* Work instruction *
Copy out each line in the material below that has the word "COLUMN".
╔══
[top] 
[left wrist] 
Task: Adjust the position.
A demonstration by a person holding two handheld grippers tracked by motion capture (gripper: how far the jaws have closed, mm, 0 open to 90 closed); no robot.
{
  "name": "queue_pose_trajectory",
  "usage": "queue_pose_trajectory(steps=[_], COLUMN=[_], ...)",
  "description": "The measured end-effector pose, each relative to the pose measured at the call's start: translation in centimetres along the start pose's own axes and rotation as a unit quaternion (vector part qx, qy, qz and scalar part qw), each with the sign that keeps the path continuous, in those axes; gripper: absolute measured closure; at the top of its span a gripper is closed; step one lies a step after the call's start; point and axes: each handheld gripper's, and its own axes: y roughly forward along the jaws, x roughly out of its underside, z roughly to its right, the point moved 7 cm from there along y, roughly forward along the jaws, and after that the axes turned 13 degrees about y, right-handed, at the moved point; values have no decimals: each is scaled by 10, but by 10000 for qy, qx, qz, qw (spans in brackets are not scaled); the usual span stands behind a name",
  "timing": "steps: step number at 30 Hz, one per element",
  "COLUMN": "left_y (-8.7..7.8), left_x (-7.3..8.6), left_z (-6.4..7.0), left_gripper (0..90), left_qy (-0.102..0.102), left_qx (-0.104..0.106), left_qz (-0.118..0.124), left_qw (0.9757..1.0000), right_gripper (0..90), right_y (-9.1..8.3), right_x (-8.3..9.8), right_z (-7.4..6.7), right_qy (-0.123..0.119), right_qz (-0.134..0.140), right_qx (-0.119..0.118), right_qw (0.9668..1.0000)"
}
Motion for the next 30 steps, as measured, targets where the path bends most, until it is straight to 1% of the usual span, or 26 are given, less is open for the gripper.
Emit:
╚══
* Solution for this problem *
  "usage": "queue_pose_trajectory(steps=[_], COLUMN=[_], ...)",
  "COLUMN": "left_y (-8.7..7.8), left_x (-7.3..8.6), left_z (-6.4..7.0), left_gripper (0..90), left_qy (-0.102..0.102), left_qx (-0.104..0.106), left_qz (-0.118..0.124), left_qw (0.9757..1.0000), right_gripper (0..90), right_y (-9.1..8.3), right_x (-8.3..9.8), right_z (-7.4..6.7), right_qy (-0.123..0.119), right_qz (-0.134..0.140), right_qx (-0.119..0.118), right_qw (0.9668..1.0000)"

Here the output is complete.